Marcus Burtenshaw, Executive Director and Head of Commercial for Knight Frank Thailand added, “Bangkok has been highlighted as a city to watch and with good reason.  New investment incentives targeting the software industry and the digital economy, coupled with initiatives such as improved benefits for regional operating headquarters, should help to support demand.  Yet, as occupancies in the city’s high rise office towers climb to over 90% and rents reach record levels, firms are increasingly looking towards so called ‘new’ locations and chief amongst their concerns is convenient access to mass transit.  So with over 240km of new mass transit routes currently under construction, we expect that these new lines will breathe new life into the districts that they serve, making them more desirable locations to live, work and play.”

Looking at the total real estate transaction volumes within each market in H1 2015, India has emerged as the market with the highest percentage of foreign investment at 67%, followed by Malaysia (59%) and Singapore (43%).
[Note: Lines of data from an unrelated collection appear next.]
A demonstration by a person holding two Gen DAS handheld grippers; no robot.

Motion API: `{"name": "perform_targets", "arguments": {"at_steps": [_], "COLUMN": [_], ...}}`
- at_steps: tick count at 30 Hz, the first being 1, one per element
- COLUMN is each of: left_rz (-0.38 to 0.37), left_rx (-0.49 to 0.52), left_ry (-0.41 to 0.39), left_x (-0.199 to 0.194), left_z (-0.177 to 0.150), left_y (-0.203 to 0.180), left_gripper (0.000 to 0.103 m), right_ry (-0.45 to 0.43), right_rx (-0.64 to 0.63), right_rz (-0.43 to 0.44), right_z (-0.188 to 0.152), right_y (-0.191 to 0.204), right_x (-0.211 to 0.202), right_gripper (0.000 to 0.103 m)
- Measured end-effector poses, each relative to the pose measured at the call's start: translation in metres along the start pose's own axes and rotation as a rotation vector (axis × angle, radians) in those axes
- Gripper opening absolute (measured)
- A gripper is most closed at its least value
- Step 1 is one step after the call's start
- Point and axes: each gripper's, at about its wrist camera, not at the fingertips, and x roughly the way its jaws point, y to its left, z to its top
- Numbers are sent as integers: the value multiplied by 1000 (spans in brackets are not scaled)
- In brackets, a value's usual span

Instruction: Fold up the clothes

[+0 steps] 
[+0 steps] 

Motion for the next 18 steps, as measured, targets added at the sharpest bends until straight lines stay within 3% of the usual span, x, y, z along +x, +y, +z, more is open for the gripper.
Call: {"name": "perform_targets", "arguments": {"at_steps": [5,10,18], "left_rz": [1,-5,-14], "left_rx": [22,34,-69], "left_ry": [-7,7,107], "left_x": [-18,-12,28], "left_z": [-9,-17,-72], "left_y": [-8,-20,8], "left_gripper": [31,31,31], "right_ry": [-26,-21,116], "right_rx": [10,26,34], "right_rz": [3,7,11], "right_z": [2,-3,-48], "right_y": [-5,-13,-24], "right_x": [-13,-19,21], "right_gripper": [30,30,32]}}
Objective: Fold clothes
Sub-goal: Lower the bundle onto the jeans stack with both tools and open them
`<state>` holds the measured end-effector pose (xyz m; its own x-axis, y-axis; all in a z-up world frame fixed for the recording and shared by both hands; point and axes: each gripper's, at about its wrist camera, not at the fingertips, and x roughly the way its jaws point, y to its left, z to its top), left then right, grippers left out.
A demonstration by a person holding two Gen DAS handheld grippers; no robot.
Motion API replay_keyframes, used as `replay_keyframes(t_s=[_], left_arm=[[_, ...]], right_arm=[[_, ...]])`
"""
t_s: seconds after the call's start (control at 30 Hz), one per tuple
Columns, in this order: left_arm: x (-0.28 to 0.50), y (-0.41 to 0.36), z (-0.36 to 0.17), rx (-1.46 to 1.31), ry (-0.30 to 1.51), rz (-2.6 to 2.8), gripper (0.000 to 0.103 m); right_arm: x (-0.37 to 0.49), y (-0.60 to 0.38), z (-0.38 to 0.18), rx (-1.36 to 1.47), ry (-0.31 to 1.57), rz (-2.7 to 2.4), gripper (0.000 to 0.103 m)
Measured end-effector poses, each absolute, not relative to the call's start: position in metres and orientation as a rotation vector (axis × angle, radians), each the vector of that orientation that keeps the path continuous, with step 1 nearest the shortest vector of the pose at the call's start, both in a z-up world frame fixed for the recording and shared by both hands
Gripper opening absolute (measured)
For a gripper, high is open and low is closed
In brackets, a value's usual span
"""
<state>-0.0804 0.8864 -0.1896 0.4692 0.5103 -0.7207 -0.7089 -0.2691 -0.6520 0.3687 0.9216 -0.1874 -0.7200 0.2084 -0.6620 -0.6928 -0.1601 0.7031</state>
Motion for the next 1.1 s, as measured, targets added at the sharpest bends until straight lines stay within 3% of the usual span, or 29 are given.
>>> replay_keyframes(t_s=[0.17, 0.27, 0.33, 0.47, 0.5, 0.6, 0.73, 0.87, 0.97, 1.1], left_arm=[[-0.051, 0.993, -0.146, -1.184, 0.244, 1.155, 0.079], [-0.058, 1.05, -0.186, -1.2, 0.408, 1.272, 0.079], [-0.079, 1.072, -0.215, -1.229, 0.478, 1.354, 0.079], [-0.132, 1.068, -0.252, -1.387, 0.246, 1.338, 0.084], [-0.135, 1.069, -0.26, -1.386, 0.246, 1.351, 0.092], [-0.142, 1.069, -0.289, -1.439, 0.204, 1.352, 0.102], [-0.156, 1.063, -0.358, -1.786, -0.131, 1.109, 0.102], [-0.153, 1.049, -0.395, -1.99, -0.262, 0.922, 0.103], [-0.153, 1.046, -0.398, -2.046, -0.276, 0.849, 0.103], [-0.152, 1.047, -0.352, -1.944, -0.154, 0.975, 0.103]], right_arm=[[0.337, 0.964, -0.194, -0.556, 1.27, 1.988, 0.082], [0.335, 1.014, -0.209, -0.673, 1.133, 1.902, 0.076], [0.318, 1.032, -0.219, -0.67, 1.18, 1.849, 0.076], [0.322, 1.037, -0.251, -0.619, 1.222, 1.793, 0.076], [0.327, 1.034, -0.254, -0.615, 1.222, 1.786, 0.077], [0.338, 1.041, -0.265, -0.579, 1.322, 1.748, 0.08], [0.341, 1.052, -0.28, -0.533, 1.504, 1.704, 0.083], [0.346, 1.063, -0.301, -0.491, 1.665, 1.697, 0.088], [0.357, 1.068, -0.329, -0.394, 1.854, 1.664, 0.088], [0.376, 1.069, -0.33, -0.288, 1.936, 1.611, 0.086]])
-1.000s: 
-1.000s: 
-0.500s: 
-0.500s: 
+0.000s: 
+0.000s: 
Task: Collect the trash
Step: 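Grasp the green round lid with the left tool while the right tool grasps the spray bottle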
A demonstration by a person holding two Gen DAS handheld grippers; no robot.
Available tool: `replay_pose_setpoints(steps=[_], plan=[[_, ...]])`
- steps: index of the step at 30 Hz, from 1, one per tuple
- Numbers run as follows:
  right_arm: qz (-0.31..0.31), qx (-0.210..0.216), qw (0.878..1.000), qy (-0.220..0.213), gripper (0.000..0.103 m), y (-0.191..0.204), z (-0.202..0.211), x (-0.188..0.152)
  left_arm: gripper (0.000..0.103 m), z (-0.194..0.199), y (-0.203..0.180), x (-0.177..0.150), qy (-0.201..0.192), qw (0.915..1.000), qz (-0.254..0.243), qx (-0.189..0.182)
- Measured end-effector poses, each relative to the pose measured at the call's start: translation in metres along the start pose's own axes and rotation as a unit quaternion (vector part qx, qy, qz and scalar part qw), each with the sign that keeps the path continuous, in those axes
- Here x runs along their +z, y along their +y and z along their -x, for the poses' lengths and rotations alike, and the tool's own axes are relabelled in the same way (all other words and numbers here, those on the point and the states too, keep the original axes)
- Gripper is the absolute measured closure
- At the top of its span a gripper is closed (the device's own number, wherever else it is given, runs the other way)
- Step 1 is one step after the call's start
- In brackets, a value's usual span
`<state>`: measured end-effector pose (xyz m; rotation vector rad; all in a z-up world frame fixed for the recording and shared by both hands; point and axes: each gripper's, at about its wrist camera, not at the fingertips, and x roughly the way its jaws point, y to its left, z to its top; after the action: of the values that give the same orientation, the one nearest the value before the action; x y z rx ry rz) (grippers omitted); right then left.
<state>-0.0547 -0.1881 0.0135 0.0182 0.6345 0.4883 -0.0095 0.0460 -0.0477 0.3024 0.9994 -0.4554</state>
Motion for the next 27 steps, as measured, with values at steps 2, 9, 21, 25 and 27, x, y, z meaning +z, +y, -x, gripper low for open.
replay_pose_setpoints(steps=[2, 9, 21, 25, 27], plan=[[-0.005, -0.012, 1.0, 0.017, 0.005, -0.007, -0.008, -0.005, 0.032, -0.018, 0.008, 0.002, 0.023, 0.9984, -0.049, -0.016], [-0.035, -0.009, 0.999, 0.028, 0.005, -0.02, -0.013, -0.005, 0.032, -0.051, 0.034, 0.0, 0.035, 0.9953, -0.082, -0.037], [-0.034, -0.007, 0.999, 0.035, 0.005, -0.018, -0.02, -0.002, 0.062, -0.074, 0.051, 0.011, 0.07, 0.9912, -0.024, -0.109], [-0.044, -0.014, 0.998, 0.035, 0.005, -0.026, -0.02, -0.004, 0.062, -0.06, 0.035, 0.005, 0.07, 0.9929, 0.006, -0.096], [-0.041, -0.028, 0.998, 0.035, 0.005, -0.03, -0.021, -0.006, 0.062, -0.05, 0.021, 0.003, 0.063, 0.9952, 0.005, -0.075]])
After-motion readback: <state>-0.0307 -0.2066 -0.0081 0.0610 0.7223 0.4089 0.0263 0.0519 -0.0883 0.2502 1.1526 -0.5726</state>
Nicholas Holt explained, “The growth of foreign private equity investment into the Indian real estate market has been a notable characteristic of the region in the first half of 2015, with US and Singaporean investors the most prominent.  In Southeast Asia, Malaysia has also seen a significant percentage of foreign interest with groups from Australia, Singapore, China and Canada, purchasing assets in the first six months of the year.  Given the positive economic performance of India, and a potential counter-cyclical approach towards investing in Malaysia (despite the tough conditions), we expect foreign groups to continue to look at these markets in 2016.”

Singapore property remains on the radar for many foreign investors, given the city’s multiple qualities especially in infrastructure and urban planning, comments the Knight Frank report.  Despite the prevailing property cooling measures and downward trend in prices and rents, foreign investors are generally confident of Singapore’s long-term prospects.  They are mainly from China, Australia and the Middle East, with the highest investment sale in 2015 clocked in at S$1.67 billion for Paya Lebar Central awarded to the joint venture between Australian developer Lend Lease and sovereign wealth fund Abu Dhabi Investment Authority.”

Meanwhile, a growing wave of Asian outbound capital is targeting core real estate assets in Western markets.  Over the last 24 months, Asia investments into the US, UK, Australia and Continental Europe totalled US$78.4 billion.

Neil Brookes, Head of Capital Markets, Asia Pacific, Knight Frank Asia Pacific explained, “We are seeing strong desire from Asian investors to diversify their holdings into markets outside of Asia, particularly Europe and Australia, and a substantial sell down of assets in China due to the worsening economic conditions.”